Carine TARDIEU a décidément un problème avec la filiation. Ses deux premiers films, des courts métrages, avaient en commun de parler du cancer de sa mère. Passant au long, avec La Tête de Maman, elle en remettait une couche sur ce traumatisme que l’on imagine inextinguible. Avant de mettre en scène la mort d’une petite fille dans Du vent dans mes mollets. On ne meurt pas dans ce troisième long métrage, mais c’est la relation entre un homme et son père déjà âgé qui pose problème quand le premier prend conscience… qu’il n’est pas son père. Tout cela pourrait être extrêmement douloureux. Mais Carine TARDIEU a choisi d’en rire. Un rire d’autant plus délicieux qu’il n’est jamais forcé, y compris quand la mort s’invite à la noce.

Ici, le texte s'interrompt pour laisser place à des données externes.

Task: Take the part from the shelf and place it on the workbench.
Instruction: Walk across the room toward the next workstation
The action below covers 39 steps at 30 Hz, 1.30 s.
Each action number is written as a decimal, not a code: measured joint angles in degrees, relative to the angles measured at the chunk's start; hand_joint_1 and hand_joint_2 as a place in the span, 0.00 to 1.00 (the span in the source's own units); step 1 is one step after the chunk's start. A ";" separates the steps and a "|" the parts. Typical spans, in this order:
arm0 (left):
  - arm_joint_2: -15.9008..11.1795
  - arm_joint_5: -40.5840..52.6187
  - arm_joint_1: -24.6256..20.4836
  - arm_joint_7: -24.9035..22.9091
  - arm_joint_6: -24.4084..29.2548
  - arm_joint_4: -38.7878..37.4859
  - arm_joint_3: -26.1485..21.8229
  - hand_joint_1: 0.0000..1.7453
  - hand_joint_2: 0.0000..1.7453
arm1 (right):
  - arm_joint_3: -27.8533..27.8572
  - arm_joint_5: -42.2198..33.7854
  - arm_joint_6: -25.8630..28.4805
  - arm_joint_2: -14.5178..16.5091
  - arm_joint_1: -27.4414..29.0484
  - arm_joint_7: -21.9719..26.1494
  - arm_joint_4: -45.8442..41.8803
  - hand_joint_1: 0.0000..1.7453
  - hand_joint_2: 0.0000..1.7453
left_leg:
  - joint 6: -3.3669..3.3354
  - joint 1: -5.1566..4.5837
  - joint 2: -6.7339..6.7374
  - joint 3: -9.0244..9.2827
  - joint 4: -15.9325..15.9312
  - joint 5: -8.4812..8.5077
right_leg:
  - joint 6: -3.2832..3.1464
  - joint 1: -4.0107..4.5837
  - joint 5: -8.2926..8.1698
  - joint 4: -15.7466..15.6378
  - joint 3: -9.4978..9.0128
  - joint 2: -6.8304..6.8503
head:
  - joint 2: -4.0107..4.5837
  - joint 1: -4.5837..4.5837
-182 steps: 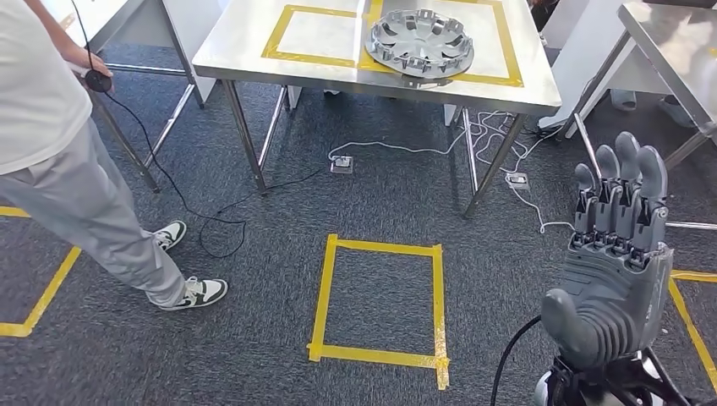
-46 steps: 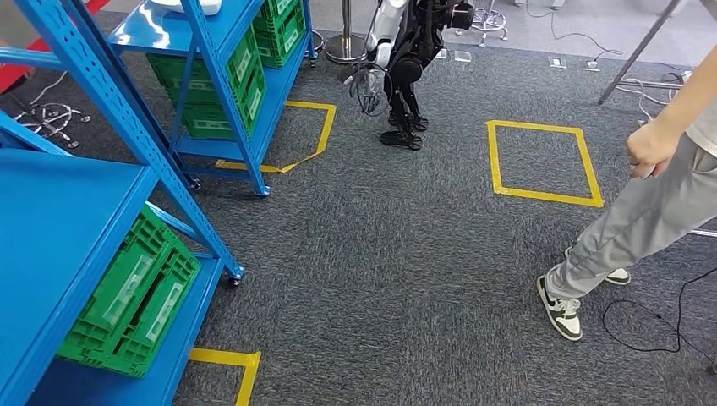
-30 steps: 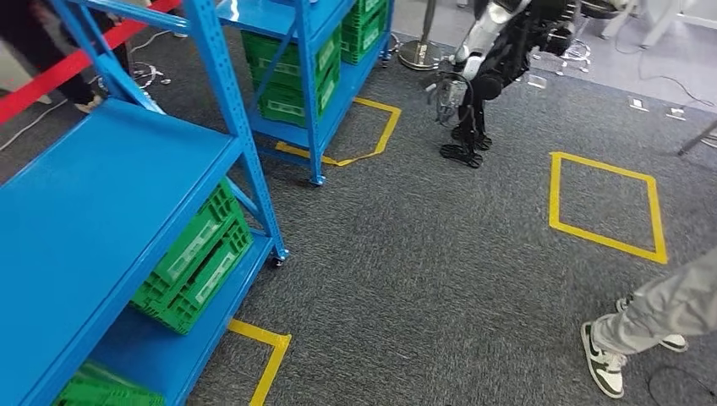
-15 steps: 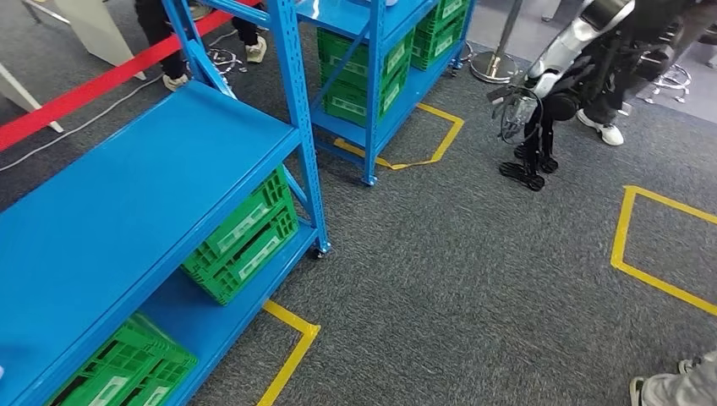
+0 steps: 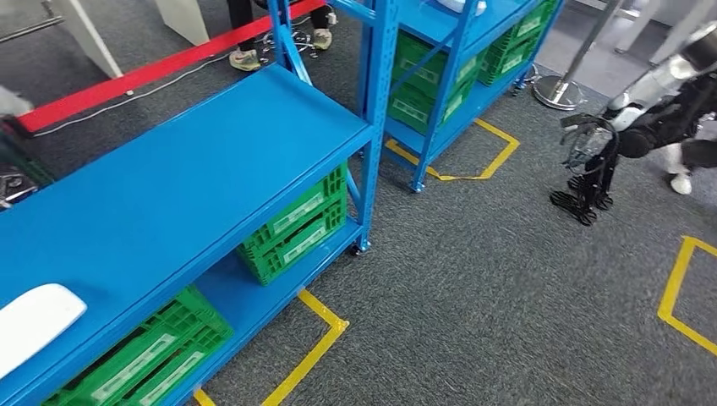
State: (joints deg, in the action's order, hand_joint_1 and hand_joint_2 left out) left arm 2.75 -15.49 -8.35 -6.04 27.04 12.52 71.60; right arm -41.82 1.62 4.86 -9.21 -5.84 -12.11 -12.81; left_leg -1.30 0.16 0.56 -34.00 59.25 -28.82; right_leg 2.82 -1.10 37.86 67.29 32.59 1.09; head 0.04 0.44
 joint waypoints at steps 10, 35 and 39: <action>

C’est tout son talent que de savoir ménager des moments de belle émotion, mais sans jamais donner le sentiment de se prendre au sérieux. Pour ce faire il faut dire que le choix de François DAMIENS est des plus judicieux, le comédien étant particulièrement à l’aise pour exprimer des changements d’humeur ou de registre, glissant du burlesque au tragique en un tournemain. On pourra toujours ergoter que les rebondissements se font un peu nombreux dans la seconde partie du film et que les personnages perdent sans doute un peu de leur incarnation devant cette avalanche de retournements. Mais Carine TARDIEU le fait avec une telle maestria que nous ne lui en tenons pas rigueur, d’autant que les comédiens nous ont mis dans leur poche depuis belle lurette…
Critique d’Yves ALION
Film français de Carine TARDIEU (2017), avec François DAMIENS, Cécile DE FRANCE, André WILMS, Guy MARCHAND. 1h 40.